# What is required:
An exact copy of all the data, minus the images, is required.

■ ■ ■ ■ ■ ■ ■

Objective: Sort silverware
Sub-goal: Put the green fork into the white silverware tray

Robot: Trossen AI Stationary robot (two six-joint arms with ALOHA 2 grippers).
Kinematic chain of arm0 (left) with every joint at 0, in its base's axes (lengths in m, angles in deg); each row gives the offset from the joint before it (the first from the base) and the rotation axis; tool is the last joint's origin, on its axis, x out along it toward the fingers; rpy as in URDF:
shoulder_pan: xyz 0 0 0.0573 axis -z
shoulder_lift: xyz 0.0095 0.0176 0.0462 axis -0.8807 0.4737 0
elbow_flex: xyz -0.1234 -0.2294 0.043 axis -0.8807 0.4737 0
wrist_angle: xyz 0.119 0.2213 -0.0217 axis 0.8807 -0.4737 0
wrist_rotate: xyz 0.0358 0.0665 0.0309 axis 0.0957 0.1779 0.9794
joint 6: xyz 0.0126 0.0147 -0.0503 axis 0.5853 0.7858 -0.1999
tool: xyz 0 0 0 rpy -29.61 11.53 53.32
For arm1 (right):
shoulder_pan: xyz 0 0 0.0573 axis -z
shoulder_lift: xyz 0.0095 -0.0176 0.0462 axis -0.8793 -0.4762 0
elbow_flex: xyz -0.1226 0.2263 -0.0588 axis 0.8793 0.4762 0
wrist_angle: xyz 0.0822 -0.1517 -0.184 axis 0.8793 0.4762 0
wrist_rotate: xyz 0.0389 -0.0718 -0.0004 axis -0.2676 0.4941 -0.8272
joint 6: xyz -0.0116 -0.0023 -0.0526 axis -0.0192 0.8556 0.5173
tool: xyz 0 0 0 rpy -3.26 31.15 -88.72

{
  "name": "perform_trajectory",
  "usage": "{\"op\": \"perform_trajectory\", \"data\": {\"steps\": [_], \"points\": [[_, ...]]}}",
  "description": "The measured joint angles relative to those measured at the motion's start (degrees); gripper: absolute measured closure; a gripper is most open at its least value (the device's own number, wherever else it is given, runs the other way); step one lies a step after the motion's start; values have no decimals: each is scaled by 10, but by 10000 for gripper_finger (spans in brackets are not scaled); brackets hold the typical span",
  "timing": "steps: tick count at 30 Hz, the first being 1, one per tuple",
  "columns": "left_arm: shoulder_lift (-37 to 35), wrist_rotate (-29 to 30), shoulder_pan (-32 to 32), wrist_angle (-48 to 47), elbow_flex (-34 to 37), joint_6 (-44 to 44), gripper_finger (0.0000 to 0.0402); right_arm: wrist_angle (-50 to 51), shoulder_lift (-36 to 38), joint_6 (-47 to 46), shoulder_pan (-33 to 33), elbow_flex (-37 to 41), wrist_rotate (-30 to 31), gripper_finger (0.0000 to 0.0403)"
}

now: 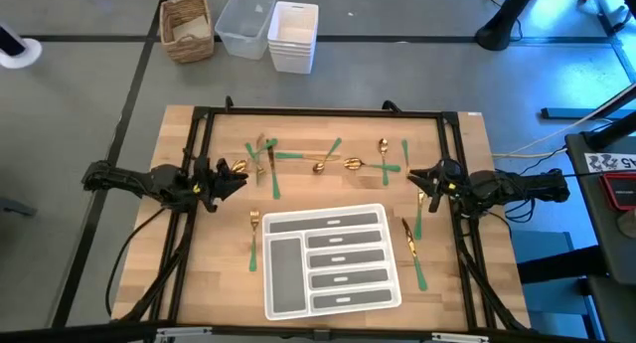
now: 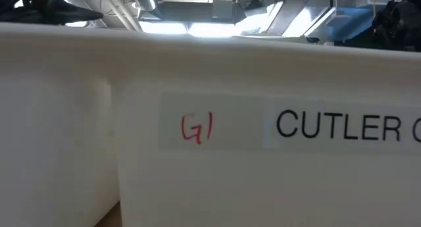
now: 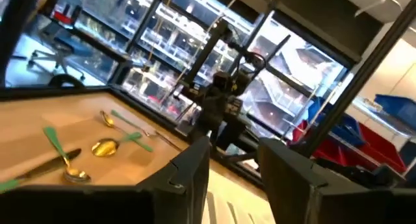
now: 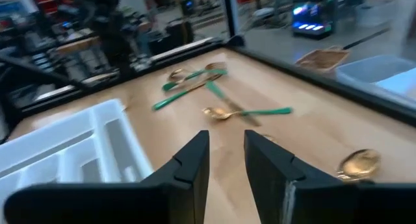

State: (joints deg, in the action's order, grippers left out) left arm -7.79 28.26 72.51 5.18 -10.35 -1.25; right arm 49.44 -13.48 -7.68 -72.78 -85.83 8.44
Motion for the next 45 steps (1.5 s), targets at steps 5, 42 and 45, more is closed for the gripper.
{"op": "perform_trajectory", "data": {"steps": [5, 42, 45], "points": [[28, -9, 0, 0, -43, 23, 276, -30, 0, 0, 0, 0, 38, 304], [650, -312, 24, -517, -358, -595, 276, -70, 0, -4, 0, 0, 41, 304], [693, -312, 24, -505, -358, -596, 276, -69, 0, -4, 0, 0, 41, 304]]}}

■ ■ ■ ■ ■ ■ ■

# Solution to this problem:
Objective: Sort silverware
Sub-goal: Put the green fork into the white silverware tray

Robot: Trossen AI Stationary robot (two six-joint arms with ALOHA 2 grippers).
Kinematic chain of arm0 (left) with every joint at 0, in its base's axes (lengths in m, angles in deg); each row gives the offset from the joint before it (the first from the base) and the rotation axis; tool is the last joint's origin, on its axis, x out along it toward the fingers; rpy as in URDF:
shoulder_pan: xyz 0 0 0.0573 axis -z
shoulder_lift: xyz 0.0095 0.0176 0.0462 axis -0.8807 0.4737 0
elbow_flex: xyz -0.1234 -0.2294 0.043 axis -0.8807 0.4737 0
wrist_angle: xyz 0.119 0.2213 -0.0217 axis 0.8807 -0.4737 0
wrist_rotate: xyz 0.0358 0.0665 0.0309 axis 0.0957 0.1779 0.9794
joint 6: xyz 0.0126 0.0147 -0.0503 axis 0.5853 0.7858 -0.1999
tool: xyz 0 0 0 rpy -29.61 11.53 53.32
For arm1 (right):
shoulder_pan: xyz 0 0 0.0573 axis -z
shoulder_lift: xyz 0.0095 -0.0176 0.0462 axis -0.8793 -0.4762 0
elbow_flex: xyz -0.1226 0.2263 -0.0588 axis 0.8793 0.4762 0
wrist_angle: xyz 0.0822 -0.1517 -0.184 axis 0.8793 0.4762 0
wrist_rotate: xyz 0.0389 -0.0718 -0.0004 axis -0.2676 0.4941 -0.8272
joint 6: xyz -0.0116 -0.0023 -0.0526 axis -0.0192 0.8556 0.5173
tool: xyz 0 0 0 rpy -3.26 31.15 -88.72

{
  "name": "perform_trajectory",
  "usage": "{\"op\": \"perform_trajectory\", \"data\": {\"steps\": [_], \"points\": [[_, ...]]}}",
  "description": "The measured joint angles relative to those measured at the motion's start (degrees); gripper: absolute measured closure; a gripper is most open at its least value (the device's own number, wherever else it is given, runs the other way); step one lies a step after the motion's start; values have no decimals: each is scaled by 10, but by 10000 for gripper_finger (spans in brackets are not scaled); brackets hold the typical span",
  "timing": "steps: tick count at 30 Hz, the first being 1, one per tuple",
  "columns": "left_arm: shoulder_lift (-37 to 35), wrist_rotate (-29 to 30), shoulder_pan (-32 to 32), wrist_angle (-48 to 47), elbow_flex (-34 to 37), joint_6 (-44 to 44), gripper_finger (0.0000 to 0.0402); right_arm: wrist_angle (-50 to 51), shoulder_lift (-36 to 38), joint_6 (-47 to 46), shoulder_pan (-33 to 33), elbow_flex (-37 to 41), wrist_rotate (-30 to 31), gripper_finger (0.0000 to 0.0403)"
}

now: 
now: 
now: 
now: 

State: (joints deg, in the action's order, grippers left out) left arm -7.79 28.26 72.51 5.18 -10.35 -1.25; right arm 49.44 -13.48 -7.68 -72.78 -85.83 8.44
Motion for the next 45 steps (1.5 s), targets at steps 5, 42 and 45, more is closed for the gripper.
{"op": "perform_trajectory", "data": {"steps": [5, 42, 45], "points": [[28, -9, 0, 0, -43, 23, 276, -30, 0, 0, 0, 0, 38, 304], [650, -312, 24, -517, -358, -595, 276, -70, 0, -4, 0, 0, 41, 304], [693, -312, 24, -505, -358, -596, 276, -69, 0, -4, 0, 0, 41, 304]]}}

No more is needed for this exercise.